* How to complete this task:
Please reproduce the data exactly, though every picture must stay out.

┄┄┄┄┄┄┄┄┄┄┄┄┄┄┄┄┄┄┄┄

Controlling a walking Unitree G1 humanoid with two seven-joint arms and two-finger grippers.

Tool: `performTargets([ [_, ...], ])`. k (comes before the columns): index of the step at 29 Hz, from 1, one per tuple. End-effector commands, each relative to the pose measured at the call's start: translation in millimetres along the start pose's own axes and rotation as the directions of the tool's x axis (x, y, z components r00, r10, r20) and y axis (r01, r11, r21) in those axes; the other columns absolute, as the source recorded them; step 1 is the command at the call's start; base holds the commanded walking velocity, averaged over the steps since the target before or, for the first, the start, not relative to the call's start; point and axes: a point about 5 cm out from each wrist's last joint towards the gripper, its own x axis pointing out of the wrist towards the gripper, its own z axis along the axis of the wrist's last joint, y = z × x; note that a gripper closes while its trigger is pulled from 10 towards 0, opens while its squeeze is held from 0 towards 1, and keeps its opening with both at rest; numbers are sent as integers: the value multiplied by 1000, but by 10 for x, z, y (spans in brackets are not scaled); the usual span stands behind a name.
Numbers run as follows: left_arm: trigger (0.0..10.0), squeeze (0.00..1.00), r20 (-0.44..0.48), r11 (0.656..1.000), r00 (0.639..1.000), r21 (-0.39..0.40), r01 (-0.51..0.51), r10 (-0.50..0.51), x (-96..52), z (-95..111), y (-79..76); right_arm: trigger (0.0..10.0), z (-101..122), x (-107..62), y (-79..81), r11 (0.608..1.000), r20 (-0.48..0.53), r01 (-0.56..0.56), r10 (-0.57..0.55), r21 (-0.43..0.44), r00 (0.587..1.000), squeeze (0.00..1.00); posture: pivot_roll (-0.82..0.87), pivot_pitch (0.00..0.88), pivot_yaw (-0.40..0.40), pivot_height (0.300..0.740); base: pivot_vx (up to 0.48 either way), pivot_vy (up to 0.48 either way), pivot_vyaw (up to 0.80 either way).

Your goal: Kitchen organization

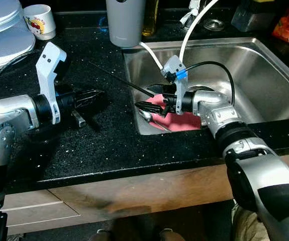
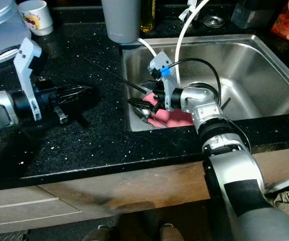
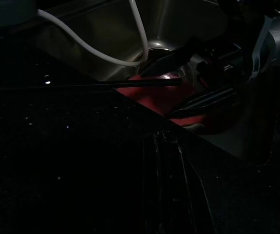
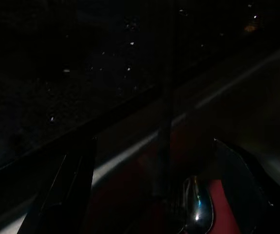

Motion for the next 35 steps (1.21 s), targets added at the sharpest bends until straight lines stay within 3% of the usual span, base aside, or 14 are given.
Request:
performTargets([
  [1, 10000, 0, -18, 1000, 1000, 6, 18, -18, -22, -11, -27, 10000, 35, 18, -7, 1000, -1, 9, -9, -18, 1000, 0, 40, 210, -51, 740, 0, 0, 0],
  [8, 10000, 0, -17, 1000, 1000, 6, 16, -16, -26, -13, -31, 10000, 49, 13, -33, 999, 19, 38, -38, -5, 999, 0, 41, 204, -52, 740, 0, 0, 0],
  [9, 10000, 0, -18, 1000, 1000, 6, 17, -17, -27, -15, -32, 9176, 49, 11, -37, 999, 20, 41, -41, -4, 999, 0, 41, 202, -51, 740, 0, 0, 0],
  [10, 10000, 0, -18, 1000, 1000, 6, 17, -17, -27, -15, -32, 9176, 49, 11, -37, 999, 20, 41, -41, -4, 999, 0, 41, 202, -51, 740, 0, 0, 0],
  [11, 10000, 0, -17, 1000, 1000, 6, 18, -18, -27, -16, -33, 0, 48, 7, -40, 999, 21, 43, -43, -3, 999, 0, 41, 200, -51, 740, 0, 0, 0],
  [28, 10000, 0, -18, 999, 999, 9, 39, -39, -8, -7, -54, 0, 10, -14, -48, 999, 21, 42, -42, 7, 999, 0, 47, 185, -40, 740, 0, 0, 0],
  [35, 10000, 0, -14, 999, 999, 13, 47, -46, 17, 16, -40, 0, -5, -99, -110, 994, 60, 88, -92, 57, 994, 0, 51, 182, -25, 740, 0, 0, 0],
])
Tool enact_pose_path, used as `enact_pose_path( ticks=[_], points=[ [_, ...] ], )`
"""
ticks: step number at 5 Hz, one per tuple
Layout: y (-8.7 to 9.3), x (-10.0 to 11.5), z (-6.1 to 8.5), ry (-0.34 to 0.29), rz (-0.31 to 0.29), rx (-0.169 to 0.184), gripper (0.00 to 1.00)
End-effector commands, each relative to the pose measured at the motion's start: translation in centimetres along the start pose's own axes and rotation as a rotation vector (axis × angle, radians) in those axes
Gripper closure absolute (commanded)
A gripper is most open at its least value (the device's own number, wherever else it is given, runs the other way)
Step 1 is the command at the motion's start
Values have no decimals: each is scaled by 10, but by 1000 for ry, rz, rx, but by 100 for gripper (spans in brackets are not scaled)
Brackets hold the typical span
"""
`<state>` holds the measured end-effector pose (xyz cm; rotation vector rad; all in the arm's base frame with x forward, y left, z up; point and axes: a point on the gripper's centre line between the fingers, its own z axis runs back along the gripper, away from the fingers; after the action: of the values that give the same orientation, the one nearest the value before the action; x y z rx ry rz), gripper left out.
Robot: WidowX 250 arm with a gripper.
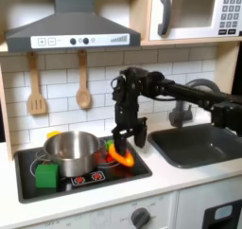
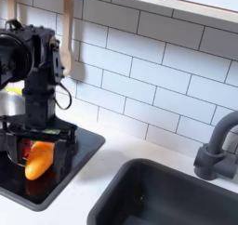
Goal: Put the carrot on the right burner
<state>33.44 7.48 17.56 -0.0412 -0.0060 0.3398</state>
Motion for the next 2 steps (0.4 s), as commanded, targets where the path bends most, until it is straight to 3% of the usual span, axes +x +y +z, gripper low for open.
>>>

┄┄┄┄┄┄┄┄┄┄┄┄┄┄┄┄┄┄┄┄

* Expected output:
Controlling a walking Unitree G1 humanoid with two seven-joint arms and two-finger grippers.

Tool: `performTargets([ [_, ...], ])`. k (comes before the columns): index of the step at 29 Hz, from 1, one per tuple. End-effector commands, each relative to the pose measured at the call's start: translation in millimetres along the start pose's own axes and rotation as the directions of the tool's x axis (x, y, z components r00, r10, r20) and y axis (r01, r11, r21) in those axes; the other columns absolute, as the source recorded them; step 1 is the command at the call's start; base holds the commanded walking velocity, averaged over the steps since the target before or, for the first, the start, not relative to the call's start; point and axes: a point about 5 cm out from each wrist's last joint towards the gripper, its own x axis pointing out of the wrist towards the gripper, its own z axis along the axis of the wrist's last joint, y = z × x; note that a gripper closes while its trigger is pulled from 10 towards 0, opens while its squeeze is held from 0 towards 1, and keeps its opening with both at rest; numbers are sent as integers: the value multiplied by 1000, but by 10 for x, z, y (spans in brackets are not scaled); the usual span stands behind a name.
Numbers run as follows: left_arm: trigger (0.0..10.0), squeeze (0.00..1.00), r20 (-0.44..0.48), r11 (0.656..1.000), r00 (0.639..1.000), r21 (-0.39..0.40), r01 (-0.51..0.51), r10 (-0.50..0.51), x (-96..52), z (-95..111), y (-79..76); right_arm: trigger (0.0..10.0), z (-101..122), x (-107..62), y (-79..81), r11 (0.608..1.000), r20 (-0.48..0.53), r01 (-0.56..0.56), r10 (-0.57..0.55), r21 (-0.43..0.44), r00 (0.587..1.000), squeeze (0.00..1.00); posture: pivot_roll (-0.82..0.87), pivot_pitch (0.00..0.88), pivot_yaw (-0.40..0.40), pivot_height (0.300..0.740); base: pivot_vx (up to 0.48 either way), pivot_vy (up to 0.48 either way), pivot_vyaw (up to 0.80 either way).

Your goal: Kitchen organization


Motion for the next 35 steps (1.21 s), targets added at the sharpest bends until straight lines stay within 3% of the usual span, base aside, or 14 are given.
Request:
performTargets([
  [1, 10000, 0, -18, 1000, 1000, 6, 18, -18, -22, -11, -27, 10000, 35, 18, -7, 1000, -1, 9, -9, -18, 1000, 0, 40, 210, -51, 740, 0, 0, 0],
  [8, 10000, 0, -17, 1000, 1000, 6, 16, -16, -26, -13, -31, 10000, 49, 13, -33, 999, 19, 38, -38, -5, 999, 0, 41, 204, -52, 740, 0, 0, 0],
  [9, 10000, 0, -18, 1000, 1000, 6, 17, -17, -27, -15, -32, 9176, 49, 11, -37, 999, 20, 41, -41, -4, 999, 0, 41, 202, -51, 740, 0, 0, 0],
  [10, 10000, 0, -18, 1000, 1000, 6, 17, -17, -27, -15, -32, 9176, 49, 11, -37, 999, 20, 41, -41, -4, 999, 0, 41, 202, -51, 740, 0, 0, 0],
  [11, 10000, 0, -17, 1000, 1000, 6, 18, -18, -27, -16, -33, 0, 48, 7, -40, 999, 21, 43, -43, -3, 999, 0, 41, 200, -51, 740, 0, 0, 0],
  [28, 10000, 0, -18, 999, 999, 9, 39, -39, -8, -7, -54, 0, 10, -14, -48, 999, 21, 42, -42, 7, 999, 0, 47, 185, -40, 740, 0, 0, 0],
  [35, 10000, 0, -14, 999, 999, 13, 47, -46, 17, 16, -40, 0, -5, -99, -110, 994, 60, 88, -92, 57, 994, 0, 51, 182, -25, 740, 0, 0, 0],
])
Tool enact_pose_path, used as `enact_pose_path( ticks=[_], points=[ [_, ...] ], )`
"""
ticks: step number at 5 Hz, one per tuple
Layout: y (-8.7 to 9.3), x (-10.0 to 11.5), z (-6.1 to 8.5), ry (-0.34 to 0.29), rz (-0.31 to 0.29), rx (-0.169 to 0.184), gripper (0.00 to 1.00)
End-effector commands, each relative to the pose measured at the motion's start: translation in centimetres along the start pose's own axes and rotation as a rotation vector (axis × angle, radians) in those axes
Gripper closure absolute (commanded)
A gripper is most open at its least value (the device's own number, wherever else it is given, runs the other way)
Step 1 is the command at the motion's start
Values have no decimals: each is scaled by 10, but by 1000 for ry, rz, rx, but by 100 for gripper (spans in brackets are not scaled)
Brackets hold the typical span
"""
`<state>` holds the measured end-effector pose (xyz cm; rotation vector rad; all in the arm's base frame with x forward, y left, z up; point and axes: a point on the gripper's centre line between the fingers, its own z axis runs back along the gripper, away from the fingers; after the action: of the values that give the same orientation, the one nearest the value before the action; x y z rx ry rz), gripper left out.
Robot: WidowX 250 arm with a gripper.
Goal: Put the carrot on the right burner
<state>33.44 7.48 17.56 -0.0412 -0.0060 0.3398</state>
Motion for the next 2 steps (0.4 s), as commanded, targets where the path bends most, until it is straight to 3% of the usual span, axes +x +y +z, gripper low for open.
>>>

There is no more output for this exercise.